**WORK ORDER:**
The records under this task must be duplicated exactly.

THE DATA below:

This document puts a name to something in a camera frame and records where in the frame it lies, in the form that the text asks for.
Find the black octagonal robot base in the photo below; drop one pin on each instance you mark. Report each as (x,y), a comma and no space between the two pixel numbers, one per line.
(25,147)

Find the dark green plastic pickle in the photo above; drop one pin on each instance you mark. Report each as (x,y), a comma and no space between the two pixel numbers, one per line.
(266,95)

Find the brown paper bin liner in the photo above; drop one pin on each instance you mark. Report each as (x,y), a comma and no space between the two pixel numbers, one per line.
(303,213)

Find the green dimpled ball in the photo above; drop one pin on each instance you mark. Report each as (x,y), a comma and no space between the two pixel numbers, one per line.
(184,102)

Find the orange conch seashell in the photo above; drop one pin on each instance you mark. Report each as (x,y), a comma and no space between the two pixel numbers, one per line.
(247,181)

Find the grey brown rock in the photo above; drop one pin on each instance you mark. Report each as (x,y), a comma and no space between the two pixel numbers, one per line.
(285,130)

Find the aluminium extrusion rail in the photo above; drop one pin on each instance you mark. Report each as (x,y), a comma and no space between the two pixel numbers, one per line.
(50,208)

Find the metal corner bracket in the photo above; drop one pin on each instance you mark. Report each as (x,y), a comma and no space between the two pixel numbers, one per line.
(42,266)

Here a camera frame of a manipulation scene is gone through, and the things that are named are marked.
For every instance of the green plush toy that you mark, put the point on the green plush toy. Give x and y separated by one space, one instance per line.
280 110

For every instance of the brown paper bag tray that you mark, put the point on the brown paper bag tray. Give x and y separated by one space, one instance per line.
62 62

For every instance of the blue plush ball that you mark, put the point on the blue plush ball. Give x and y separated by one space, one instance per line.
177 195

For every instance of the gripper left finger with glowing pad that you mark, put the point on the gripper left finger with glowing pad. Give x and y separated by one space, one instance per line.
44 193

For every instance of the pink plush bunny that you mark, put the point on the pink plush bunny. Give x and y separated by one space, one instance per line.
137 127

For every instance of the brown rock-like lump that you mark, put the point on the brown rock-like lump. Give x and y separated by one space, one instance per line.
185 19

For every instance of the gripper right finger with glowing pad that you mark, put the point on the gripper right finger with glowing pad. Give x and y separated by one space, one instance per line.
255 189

End of THE DATA.

**SOLUTION:**
This document puts a name to something in a camera frame and records where in the frame it lies, in the form that the text asks for.
Find the black octagonal robot base in the photo below; drop one pin on each instance you mark. Report each as (x,y), a comma and no space between the two pixel numbers, one per line.
(25,147)

Find the dark green plastic pickle in the photo above; drop one pin on each instance you mark. Report each as (x,y), a comma and no space between the two pixel numbers, one per line.
(266,95)

Find the brown paper bin liner in the photo above; drop one pin on each instance you mark. Report each as (x,y), a comma and no space between the two pixel numbers, one per line.
(303,213)

Find the green dimpled ball in the photo above; drop one pin on each instance you mark. Report each as (x,y), a comma and no space between the two pixel numbers, one per line.
(184,102)

Find the orange conch seashell in the photo above; drop one pin on each instance you mark. Report each as (x,y), a comma and no space between the two pixel numbers, one per line.
(247,181)

Find the grey brown rock in the photo above; drop one pin on each instance you mark. Report each as (x,y), a comma and no space between the two pixel numbers, one per line.
(285,130)

Find the aluminium extrusion rail in the photo above; drop one pin on each instance you mark. Report each as (x,y), a comma and no space between the two pixel numbers, one per line.
(50,208)

Find the metal corner bracket in the photo above; drop one pin on each instance you mark. Report each as (x,y), a comma and no space between the two pixel numbers, one per line.
(42,266)

Here a camera frame of a manipulation scene is gone through, and the things that are named are marked.
For every instance of the green plush toy that you mark, put the point on the green plush toy. Give x and y separated by one space, one instance per line.
280 110

For every instance of the brown paper bag tray that you mark, put the point on the brown paper bag tray. Give x and y separated by one space, one instance per line.
62 62

For every instance of the blue plush ball that you mark, put the point on the blue plush ball. Give x and y separated by one space, one instance per line.
177 195

For every instance of the gripper left finger with glowing pad that you mark, put the point on the gripper left finger with glowing pad. Give x and y separated by one space, one instance per line.
44 193

For every instance of the pink plush bunny that you mark, put the point on the pink plush bunny. Give x and y separated by one space, one instance per line.
137 127

For every instance of the brown rock-like lump that you mark, put the point on the brown rock-like lump. Give x and y separated by one space, one instance per line.
185 19

For every instance of the gripper right finger with glowing pad that you mark, put the point on the gripper right finger with glowing pad. Give x and y separated by one space, one instance per line.
255 189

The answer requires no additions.